Please help me out of this.

AnguseZhang commented 3 years ago

Thanks for your report and necessary information.

First, as DP-GEN reports, "2021-04-01 17:10:17,402 - INFO : job 604657a5-597a-4185-9b24-b6f62216e38b terminated, submit again", a DeePMD-kit job fails. So you merely need to figure out what happens on your DeePMD-kit job, which means that you don't need to worry about DP-GEN.

Second, you enter the path of your DeePMD-kit jobs, and you will see a file, named "xxxx.sub". What you need is to try to modify this script to be submitted to Slurm.

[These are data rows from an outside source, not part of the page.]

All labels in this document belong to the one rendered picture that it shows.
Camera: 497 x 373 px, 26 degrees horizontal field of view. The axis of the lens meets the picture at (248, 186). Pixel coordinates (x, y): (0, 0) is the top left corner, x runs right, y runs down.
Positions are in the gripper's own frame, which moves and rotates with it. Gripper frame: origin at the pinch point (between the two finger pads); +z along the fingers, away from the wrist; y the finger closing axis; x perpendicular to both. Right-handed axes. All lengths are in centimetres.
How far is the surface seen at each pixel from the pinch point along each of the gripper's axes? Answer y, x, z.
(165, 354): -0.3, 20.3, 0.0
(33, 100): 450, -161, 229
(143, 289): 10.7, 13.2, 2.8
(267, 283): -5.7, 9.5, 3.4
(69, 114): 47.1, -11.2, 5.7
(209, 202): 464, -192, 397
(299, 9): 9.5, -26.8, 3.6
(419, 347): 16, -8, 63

Third, one common error related to conda is its activation. If you specify "source_list" in machine.json as " [ ~/.bashrc","conda activate deepc"]," in your "xxx.sub" file, it may write like "source ~/.bashrc" and "source conda activate deepc", right? So you can replace it with "activate deepc" and in your "xxx.sub" file, it should write "source activate deepc". Then you can manually "sbatch" this script and see whether DeePMD-kit can work.

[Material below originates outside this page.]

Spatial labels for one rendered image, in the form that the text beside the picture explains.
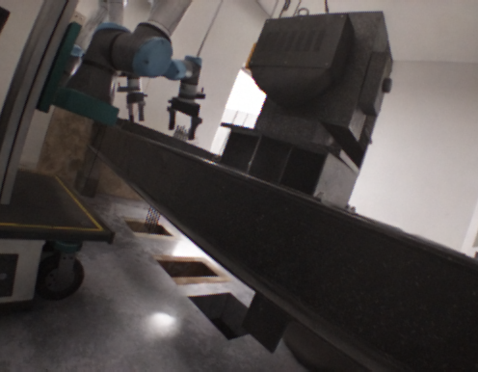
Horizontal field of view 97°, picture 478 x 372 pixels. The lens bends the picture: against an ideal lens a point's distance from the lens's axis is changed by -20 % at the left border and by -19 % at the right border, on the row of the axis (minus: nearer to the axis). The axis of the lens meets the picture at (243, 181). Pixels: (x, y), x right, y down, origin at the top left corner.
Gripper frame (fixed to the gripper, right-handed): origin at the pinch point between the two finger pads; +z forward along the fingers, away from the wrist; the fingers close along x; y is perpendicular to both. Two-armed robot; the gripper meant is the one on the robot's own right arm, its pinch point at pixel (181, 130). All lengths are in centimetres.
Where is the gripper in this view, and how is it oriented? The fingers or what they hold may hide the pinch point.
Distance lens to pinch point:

AnguseZhang commented 3 years ago

I also have a question. Since your record.dpgen demonstrates that the first iteration (iter0) has successfully finished, what's the reason that iter1 fails? What's difference of the environment of machine file ?

zcb-code commented 3 years ago

Yes, after I replace the source conda activate deepc, to conda activate deepc,it wok. Thanks.

zcb-code commented 3 years ago

I also have a question. Since your record.dpgen demonstrates that the first iteration (iter0) has successfully finished, what's the reason that iter1 fails? What's difference of the environment of machine file ? I have rerun from the 0 3, I found " module load module load intel" , but it worked well with VASP.

AnguseZhang commented 3 years ago

This issue is solved. I've closed this issue. If there is still any problem, you can reopen this issue or create a new issue.